L’avare

Le théâtre peut être universel quand les pièces nous parlent encore quelques siècles plus tard. C’est le cas de Molière avec la plupart de ses pièces. L’avare mis en scène par Nicolas Liautard en est un nouvel exemple.

J’ai étudié cette pièce à l’école et je ne m’en rappelais pas vraiment, si ce n’est l’épisode de la cassette et la réplique « que la peste soit de l’avarice et des avaricieux ».

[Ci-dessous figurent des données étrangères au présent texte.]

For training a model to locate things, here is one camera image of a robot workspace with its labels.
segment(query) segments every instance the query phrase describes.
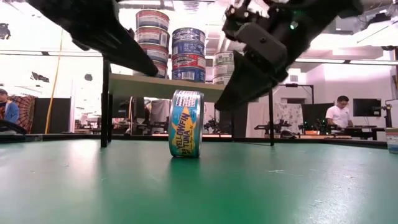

Harpagon, ce père qui veut régler tous les aspects de la vie de ses enfants, sans leur donner d’argent, va marier sa fille Elise à un barbon qui l’accepte sans dot. Il annonce aussi son prochain mariage avec la jeune Marianne dont son fils Cléante est amoureux. Une part importante de la pièce tient dans les relations entre le père et le fils, montrées au travers d’un prêt (forcément usuraire) et surtout de la rivalité pour Marianne.

La mise en scène est très sobre, une seule chaise sur un tapis de sable tiennent lieu de décor, mais la force du texte et la présence des acteurs suffisent à nous faire imaginer tout le reste. J’ai été plus marqué par les 2 protagonistes Harpagon et Cléante, mais les seconds rôles, notamment Elise, tiennent bien leur place.

Molière – L’avare, mis en scène par Nicolas Liautard, avec Jean-Pol Dubois (Harpagon), Marc Citti (Cléante), Célia Rosich (Elise).